**Exercise prompt**: In the listing below, start your output at the line with "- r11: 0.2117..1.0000" and end it after the line with "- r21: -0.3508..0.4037", copying every line exactly.

__________

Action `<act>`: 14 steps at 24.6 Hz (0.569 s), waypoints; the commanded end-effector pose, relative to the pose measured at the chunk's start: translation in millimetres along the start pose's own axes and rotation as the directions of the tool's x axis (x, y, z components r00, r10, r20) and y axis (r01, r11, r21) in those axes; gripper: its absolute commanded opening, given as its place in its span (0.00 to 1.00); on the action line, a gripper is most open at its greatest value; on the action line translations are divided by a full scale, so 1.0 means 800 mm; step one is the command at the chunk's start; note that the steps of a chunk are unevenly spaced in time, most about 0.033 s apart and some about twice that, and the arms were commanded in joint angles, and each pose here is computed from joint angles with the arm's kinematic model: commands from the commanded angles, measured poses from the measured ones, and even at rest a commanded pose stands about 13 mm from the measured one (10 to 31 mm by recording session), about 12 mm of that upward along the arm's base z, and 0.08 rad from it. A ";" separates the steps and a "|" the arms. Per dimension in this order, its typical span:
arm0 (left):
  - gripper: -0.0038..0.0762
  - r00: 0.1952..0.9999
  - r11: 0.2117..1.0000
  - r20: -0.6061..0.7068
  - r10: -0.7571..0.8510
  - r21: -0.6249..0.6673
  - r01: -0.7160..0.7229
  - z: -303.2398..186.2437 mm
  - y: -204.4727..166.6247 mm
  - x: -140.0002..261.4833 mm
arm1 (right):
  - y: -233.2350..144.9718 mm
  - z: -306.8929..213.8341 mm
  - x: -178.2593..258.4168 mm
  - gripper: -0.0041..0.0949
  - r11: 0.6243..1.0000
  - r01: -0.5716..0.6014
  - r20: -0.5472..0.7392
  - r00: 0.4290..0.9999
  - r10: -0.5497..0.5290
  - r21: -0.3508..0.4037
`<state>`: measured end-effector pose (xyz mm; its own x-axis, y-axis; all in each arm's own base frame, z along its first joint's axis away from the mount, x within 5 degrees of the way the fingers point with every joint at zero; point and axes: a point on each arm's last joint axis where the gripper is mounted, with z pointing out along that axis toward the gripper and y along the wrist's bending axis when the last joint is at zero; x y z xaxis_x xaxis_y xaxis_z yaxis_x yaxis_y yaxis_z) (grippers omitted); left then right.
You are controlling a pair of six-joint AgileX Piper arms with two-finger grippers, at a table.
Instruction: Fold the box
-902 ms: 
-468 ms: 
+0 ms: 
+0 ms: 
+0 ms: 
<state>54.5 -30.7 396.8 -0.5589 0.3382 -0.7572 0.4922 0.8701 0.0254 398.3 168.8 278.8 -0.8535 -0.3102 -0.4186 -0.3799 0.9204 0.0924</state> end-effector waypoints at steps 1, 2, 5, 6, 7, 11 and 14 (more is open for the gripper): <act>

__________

**Reply**:
  - r11: 0.2117..1.0000
  - r20: -0.6061..0.7068
  - r10: -0.7571..0.8510
  - r21: -0.6249..0.6673
  - r01: -0.7160..0.7229
  - z: -303.2398..186.2437 mm
  - y: -204.4727..166.6247 mm
  - x: -140.0002..261.4833 mm
arm1 (right):
  - y: -233.2350..144.9718 mm
  - z: -306.8929..213.8341 mm
  - x: -178.2593..258.4168 mm
  - gripper: -0.0041..0.0949
  - r11: 0.6243..1.0000
  - r01: -0.5716..0.6014
  - r20: -0.5472..0.7392
  - r00: 0.4290..0.9999
  - r10: -0.5497..0.5290
  - r21: -0.3508..0.4037

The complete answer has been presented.